Materials make up everything around us and their properties are critical to the performance of any system or device where they are used. Almost every aspect of modern society is touched by a technology made possible by advances in materials. Mobile phones, light-emitting diodes (LEDs), solar cells, catalytic converters, optical fibres and smart window materials are all examples of modern technology based upon tailored materials. Since the properties of a material (which determine its function) are determined both by its structure, constituents and the way that the material is assembled, the study of materials involves many different approaches. Materials science is inherently multidisciplinary and often relies on both theoretical modelling and experimental characterisation.

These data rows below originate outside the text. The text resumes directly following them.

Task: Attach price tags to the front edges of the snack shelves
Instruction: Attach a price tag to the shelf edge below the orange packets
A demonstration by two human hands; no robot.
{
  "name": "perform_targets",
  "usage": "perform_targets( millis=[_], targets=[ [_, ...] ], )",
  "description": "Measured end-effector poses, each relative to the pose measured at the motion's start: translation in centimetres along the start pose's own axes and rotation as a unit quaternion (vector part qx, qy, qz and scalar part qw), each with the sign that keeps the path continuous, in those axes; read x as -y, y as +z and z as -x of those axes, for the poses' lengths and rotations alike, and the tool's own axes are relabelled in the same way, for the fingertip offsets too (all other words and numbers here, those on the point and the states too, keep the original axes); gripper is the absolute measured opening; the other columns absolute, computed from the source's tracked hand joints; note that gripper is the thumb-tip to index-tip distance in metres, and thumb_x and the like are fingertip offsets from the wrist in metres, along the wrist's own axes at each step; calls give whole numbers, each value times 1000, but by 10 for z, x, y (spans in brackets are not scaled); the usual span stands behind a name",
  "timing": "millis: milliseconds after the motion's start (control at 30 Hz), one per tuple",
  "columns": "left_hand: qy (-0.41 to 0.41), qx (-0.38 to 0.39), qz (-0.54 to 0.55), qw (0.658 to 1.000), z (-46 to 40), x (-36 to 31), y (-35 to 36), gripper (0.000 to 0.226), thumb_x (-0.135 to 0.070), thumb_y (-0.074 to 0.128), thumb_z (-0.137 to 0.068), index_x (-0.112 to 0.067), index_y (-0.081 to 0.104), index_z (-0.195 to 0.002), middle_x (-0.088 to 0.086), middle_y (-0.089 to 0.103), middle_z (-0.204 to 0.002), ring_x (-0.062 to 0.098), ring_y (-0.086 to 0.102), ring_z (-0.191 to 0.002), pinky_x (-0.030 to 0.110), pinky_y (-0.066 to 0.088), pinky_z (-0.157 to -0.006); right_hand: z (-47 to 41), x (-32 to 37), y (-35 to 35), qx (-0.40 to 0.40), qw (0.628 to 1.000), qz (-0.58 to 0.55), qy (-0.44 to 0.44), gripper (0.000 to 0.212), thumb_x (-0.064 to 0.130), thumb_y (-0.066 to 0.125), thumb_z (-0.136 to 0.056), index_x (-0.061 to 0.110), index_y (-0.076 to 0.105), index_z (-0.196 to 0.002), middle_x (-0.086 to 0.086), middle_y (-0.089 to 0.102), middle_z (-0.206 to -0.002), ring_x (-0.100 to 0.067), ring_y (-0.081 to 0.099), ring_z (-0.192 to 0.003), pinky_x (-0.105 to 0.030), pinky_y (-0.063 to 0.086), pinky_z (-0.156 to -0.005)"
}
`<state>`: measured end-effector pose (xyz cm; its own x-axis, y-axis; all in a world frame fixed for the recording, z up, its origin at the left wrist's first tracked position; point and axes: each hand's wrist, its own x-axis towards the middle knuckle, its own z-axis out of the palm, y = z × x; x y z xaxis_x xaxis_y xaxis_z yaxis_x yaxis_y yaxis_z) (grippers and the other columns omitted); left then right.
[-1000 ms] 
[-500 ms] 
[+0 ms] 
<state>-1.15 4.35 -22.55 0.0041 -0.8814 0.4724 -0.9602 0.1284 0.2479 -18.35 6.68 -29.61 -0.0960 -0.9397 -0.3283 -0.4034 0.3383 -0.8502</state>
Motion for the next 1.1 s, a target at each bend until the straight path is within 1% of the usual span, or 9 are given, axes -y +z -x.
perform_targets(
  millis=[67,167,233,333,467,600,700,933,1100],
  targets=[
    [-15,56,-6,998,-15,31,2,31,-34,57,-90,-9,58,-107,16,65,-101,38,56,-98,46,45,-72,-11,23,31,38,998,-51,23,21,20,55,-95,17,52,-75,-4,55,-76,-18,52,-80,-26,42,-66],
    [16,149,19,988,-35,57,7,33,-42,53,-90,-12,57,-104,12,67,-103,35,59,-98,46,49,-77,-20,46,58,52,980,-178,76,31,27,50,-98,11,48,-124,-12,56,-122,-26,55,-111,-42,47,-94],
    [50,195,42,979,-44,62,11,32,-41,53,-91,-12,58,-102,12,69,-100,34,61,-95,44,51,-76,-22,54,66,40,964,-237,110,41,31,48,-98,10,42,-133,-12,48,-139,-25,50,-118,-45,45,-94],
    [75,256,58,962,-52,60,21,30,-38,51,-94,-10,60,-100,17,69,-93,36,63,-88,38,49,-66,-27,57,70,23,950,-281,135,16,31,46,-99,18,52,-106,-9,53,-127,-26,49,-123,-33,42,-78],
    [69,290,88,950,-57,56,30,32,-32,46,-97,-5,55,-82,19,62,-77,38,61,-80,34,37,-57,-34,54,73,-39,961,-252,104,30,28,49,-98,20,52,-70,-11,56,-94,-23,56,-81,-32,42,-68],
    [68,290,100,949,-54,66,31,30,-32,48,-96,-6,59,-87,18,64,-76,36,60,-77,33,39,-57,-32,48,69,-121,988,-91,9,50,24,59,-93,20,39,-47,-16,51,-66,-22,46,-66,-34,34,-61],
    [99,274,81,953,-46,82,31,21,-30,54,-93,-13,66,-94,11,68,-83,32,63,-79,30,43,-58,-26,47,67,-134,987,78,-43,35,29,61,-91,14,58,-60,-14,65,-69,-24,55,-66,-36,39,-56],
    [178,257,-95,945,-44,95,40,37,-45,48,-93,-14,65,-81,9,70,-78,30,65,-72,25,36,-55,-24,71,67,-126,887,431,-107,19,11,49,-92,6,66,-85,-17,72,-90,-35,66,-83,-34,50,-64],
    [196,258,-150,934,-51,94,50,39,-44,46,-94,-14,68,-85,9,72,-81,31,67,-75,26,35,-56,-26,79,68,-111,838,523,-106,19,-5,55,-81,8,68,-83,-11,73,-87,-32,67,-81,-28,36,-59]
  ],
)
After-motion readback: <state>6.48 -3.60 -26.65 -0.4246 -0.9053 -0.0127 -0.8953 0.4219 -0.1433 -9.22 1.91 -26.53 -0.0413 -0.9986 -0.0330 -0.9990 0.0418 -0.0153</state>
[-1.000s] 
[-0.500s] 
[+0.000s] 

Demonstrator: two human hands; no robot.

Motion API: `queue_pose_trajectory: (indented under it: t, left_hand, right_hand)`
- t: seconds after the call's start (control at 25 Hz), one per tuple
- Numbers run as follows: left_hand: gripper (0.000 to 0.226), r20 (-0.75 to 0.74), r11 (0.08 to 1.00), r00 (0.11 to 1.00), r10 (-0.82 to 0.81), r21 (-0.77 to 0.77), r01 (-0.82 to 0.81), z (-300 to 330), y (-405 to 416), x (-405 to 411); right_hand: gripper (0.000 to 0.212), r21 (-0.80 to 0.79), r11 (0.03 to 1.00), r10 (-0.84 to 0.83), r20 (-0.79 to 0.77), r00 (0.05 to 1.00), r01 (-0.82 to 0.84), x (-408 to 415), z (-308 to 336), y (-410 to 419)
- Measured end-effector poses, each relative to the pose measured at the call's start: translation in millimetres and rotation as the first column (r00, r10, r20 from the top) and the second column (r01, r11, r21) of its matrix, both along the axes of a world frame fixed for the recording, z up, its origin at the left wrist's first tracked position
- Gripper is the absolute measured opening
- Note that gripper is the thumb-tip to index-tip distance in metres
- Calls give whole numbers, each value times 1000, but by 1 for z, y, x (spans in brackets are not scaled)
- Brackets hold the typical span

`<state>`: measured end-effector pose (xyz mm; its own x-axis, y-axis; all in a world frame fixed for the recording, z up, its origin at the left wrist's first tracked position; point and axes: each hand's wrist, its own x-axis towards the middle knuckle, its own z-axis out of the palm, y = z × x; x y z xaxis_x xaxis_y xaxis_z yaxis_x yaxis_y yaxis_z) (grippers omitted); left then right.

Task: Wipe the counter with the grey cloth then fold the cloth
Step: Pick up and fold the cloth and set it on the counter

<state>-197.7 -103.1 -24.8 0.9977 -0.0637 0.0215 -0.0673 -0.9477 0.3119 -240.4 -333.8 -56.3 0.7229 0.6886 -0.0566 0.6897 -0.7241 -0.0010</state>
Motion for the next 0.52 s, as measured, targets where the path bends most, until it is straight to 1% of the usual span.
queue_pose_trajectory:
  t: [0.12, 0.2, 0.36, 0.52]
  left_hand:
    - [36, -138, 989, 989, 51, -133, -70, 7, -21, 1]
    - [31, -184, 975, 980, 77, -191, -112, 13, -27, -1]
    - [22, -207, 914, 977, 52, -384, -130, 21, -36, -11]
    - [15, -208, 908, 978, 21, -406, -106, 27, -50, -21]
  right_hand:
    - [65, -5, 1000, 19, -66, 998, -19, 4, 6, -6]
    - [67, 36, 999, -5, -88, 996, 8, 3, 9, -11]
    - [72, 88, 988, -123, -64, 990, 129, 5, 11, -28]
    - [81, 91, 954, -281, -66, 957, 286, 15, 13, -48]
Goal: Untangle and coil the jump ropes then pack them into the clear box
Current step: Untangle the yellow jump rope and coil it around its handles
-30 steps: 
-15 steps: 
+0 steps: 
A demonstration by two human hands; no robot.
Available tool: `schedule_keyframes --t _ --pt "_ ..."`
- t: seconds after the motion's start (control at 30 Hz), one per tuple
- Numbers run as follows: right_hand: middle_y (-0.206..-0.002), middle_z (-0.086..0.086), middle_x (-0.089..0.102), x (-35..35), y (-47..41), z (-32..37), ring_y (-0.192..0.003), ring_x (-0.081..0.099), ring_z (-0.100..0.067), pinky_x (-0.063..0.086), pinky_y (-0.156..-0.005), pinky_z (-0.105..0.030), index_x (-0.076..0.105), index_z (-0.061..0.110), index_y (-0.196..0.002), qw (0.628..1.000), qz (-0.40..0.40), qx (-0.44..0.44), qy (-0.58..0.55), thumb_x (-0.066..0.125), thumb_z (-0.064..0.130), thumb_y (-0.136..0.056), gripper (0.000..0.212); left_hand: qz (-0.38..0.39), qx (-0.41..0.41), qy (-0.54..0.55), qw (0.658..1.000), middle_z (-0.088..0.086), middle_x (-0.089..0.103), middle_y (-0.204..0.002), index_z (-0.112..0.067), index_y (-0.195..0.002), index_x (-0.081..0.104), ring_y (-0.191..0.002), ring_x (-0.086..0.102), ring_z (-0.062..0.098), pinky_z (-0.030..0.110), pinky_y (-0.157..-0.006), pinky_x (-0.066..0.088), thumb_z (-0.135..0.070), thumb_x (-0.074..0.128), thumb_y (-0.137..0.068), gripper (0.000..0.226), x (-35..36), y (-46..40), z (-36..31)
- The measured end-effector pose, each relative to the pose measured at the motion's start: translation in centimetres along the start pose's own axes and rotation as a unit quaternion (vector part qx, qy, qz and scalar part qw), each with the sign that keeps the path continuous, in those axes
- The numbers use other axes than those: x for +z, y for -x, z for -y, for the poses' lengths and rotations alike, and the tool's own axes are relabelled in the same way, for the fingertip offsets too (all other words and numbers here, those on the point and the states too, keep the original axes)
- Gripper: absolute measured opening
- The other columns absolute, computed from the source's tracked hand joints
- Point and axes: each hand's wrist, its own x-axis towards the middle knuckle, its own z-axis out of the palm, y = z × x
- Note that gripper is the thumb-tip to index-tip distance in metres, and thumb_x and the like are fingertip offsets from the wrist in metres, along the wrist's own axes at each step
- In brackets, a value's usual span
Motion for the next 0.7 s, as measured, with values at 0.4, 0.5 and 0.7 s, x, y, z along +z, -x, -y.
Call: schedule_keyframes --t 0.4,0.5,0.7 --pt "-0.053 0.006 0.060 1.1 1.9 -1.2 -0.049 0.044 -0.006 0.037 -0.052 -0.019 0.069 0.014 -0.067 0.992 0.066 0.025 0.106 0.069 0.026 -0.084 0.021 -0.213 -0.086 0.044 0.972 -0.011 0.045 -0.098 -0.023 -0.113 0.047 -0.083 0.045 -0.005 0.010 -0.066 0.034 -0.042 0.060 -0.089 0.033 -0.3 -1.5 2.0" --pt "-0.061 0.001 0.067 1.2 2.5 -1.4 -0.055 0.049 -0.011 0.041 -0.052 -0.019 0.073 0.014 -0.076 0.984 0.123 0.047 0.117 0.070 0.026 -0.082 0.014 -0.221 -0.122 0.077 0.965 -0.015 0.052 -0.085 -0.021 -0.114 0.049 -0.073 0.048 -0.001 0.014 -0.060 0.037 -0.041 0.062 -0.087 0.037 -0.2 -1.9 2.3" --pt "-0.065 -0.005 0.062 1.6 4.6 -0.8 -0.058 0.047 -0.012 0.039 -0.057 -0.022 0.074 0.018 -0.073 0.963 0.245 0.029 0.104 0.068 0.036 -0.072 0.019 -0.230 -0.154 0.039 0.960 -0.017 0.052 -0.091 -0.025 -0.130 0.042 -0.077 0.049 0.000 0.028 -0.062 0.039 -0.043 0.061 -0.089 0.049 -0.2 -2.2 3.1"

Lund hosts two of the world’s best large-scale facilities for materials science research: The world’s first 4th generation synchrotron radiation source, the MAX IV Laboratory, started operation in 2016, and the European Spallation Source (ESS) for neutron-based research is currently under construction. Education in the Master’s programme in Physics, Materials Science is strongly linked to research at these two infrastructures. You will learn how to study important properties of materials by spectroscopy, diffraction and microscopy. The Master’s programme is flexible and interdisciplinary, with a clear foundation in physics, and it is possible to combine theoretical or computational studies with experimental approaches.
The goal of the Master’s programme is that you become a physicist who is able to apply the principles of materials science for carrying out engineering and/or research projects. The programme emphasises application of advanced technologies in materials science. The close proximity to large-scale facilities and excellent materials science research groups provides excellent opportunities for inspiring Master’s thesis research projects.